AttualitàCronaca

Fibre di amianto nel DAS, allarme dai ricercatori

Sono numerosissimi i bambini, gli insegnanti, gli artigiani e i semplici appassionati che nel corso degli anni si sono cimentati nella scultura utilizzando la famosa pasta DAS. Utilizzato soprattutto nelle scuole proprio perché considerata innocua ed estremamente facile da utilizzare, sebbene piuttosto costosa rispetto ad altre paste simili, il DAS ha fatto divertire intere generazioni di bambini che hanno coltivato il proprio lato artistico cimentandosi nella scultura. Ciò che è emerso da uno studio condotto da ricercatori italiani dell’Istituto per lo studio e la prevenzione oncologica (Ispo), dell’Azienda Sanitaria e dell’Università di Firenze e pubblicato sulla rivista Scandinavian Journal of Work Environment and Health, fa tuttavia preoccupare chi ha giocato in passato con il DAS.

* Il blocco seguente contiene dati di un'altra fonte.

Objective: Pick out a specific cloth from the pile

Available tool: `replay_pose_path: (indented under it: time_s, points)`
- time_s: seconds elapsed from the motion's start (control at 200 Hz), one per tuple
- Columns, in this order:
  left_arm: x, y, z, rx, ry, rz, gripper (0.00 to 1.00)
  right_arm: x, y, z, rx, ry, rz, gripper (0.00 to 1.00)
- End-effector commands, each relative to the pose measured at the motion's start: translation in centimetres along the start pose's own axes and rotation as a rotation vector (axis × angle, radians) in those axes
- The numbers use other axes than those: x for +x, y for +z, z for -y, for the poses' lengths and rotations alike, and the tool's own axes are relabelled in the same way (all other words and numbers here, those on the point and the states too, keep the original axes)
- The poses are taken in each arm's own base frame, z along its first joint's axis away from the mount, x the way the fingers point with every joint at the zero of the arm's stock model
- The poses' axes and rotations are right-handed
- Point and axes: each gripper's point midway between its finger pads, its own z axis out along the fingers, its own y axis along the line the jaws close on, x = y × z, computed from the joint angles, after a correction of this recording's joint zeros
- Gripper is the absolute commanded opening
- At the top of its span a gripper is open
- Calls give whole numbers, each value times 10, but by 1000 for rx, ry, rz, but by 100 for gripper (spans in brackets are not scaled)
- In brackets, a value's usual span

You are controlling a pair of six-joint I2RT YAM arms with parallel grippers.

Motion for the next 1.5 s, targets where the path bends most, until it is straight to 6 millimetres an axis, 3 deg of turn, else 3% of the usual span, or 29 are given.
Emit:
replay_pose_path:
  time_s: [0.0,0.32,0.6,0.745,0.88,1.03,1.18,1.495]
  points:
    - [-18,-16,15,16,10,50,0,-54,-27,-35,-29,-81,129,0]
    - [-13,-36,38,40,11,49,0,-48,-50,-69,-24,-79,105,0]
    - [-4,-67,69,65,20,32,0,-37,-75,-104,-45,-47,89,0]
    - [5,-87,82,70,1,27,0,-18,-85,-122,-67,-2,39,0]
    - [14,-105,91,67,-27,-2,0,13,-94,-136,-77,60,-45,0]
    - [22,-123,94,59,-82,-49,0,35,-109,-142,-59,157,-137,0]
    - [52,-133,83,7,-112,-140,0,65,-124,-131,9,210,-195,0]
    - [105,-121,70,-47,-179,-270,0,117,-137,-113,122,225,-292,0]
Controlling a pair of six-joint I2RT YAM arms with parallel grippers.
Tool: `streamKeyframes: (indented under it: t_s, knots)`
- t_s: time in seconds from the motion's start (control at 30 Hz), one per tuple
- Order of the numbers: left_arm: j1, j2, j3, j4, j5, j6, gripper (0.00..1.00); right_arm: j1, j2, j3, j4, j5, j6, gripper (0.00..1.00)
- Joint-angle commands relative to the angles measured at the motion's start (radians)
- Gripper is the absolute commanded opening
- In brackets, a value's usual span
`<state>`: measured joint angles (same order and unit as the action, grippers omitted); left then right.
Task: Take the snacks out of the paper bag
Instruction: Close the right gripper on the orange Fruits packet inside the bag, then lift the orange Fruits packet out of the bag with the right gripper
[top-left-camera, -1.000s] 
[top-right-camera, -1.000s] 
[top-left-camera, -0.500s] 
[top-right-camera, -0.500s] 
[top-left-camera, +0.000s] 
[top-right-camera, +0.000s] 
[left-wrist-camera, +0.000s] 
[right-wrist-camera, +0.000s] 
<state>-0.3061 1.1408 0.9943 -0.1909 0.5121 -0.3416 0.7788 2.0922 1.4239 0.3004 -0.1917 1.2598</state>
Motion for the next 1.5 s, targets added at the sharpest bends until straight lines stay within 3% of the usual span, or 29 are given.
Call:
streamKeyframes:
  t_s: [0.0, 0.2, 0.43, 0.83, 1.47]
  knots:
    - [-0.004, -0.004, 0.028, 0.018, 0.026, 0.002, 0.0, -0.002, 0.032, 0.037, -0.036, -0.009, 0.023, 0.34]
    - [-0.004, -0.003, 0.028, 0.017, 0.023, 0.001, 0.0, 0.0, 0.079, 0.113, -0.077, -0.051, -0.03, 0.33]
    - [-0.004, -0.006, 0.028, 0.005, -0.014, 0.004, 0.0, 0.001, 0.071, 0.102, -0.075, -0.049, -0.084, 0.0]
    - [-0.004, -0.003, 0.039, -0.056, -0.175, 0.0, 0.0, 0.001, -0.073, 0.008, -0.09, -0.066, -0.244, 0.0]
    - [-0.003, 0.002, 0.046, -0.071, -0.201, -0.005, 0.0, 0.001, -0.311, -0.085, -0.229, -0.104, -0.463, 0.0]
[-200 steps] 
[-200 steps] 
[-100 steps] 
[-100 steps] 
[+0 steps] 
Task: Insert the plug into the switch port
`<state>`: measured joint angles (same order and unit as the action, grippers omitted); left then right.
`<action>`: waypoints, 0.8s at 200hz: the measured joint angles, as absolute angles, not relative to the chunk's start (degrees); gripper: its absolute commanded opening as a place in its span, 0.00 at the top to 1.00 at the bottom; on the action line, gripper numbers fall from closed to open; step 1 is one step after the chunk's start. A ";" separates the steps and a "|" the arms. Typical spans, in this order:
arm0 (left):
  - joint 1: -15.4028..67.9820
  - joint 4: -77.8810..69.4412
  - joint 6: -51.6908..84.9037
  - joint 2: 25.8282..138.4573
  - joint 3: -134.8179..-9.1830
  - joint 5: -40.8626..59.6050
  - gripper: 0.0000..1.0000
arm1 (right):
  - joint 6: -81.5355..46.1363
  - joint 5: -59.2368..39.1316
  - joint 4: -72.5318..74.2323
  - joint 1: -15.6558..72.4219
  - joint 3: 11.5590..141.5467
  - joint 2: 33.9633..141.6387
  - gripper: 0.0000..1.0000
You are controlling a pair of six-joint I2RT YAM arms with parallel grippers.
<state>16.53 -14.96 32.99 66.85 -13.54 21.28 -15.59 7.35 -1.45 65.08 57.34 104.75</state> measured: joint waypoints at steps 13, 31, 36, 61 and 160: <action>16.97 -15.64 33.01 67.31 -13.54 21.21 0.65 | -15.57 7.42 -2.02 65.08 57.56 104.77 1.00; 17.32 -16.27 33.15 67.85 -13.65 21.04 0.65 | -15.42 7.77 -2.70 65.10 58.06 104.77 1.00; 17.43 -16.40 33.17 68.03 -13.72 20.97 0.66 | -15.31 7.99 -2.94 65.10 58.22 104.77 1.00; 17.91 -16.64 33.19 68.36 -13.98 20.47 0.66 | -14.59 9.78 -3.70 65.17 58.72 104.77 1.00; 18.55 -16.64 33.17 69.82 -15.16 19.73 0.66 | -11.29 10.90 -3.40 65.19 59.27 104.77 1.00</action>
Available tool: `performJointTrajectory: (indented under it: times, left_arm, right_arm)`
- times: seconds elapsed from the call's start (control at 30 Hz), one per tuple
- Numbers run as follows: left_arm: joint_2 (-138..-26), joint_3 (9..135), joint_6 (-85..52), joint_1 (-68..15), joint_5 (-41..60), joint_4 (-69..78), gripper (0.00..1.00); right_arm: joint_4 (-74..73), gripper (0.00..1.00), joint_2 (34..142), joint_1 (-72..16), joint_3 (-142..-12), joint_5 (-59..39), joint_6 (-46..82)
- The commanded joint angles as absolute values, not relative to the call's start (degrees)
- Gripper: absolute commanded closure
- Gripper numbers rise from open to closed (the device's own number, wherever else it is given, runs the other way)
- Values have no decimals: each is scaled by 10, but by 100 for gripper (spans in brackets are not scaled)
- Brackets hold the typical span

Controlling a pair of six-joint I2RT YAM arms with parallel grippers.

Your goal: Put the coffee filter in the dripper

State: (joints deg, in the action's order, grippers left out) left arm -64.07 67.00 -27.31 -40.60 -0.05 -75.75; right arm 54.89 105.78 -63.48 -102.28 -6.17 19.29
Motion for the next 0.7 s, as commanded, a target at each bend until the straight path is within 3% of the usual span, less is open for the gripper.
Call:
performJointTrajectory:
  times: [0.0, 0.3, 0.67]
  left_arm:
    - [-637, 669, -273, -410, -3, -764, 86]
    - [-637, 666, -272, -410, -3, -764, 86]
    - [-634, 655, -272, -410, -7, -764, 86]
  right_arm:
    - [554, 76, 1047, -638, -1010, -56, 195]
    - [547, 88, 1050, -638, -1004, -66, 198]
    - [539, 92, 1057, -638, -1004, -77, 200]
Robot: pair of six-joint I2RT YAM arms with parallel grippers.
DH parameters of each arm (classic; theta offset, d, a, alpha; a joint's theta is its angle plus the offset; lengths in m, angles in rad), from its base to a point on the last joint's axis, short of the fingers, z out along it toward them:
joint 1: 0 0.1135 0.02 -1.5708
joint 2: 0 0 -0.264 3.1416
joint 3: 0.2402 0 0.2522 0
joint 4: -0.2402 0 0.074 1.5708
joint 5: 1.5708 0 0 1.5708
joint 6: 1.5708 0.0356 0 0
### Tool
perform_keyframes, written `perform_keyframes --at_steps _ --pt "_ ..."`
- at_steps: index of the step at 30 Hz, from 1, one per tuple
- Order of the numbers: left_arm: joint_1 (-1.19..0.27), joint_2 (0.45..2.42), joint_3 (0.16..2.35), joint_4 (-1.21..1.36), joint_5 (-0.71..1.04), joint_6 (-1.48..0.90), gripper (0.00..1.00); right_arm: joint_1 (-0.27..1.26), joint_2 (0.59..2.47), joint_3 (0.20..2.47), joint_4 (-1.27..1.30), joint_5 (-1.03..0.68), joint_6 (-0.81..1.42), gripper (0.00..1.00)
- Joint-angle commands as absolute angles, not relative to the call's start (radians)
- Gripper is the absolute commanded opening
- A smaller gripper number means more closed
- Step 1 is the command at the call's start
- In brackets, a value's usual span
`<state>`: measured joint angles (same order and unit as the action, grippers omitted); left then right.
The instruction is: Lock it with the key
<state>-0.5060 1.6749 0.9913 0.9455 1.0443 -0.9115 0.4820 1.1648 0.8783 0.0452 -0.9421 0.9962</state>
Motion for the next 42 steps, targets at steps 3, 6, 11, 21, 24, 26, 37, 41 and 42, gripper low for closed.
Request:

La Asl 10 di Firenze ha spiegato il contenuto del lavoro, che ha analizzato il DAS prodotto in Italia tra il 1963 e il 1975. Le confezioni di pasta da modellare prodotte dalla ditta Adica Pongo di Lastra a Signa in provincia di Firenze (chiusa nel 1993) e commercializzate durante questi 13 anni, contenevano fibre di amianto. L’ordine di grandezza del bacino di utenza delle confezioni incriminate è stimato in milioni di persone, considerate anche quelle che hanno acquistato il DAS esportato in Olanda, Germania e Gran Bretagna e il numero di confezioni contenenti le dannose fibre è approssimativamente di 55 milioni di unità.

Inizialmente il DAS veniva venduto sotto forma di polvere a base di amianto che doveva essere accuratamente mescolato con dell’acqua per ottenere la pasta modellabile. L’amianto presente nella polvere era facilmente inalabile e quindi molto più pericoloso di quanto non sarebbe stato se venduto già in forma di pasta. Le informazioni riguardo la composizione del DAS nella sua forma originaria provengono dalle testimonianze di alcuni ex dipendenti della fabbbrica Adica Pongo e sono state confermate dall’indagine dei ricercatori che hanno recuperato le fatture dell’acquisto dell’amianto da parte della ditta. A partire dal 1976 l’amianto è stato sostituito con la cellulosa, completamente innocua.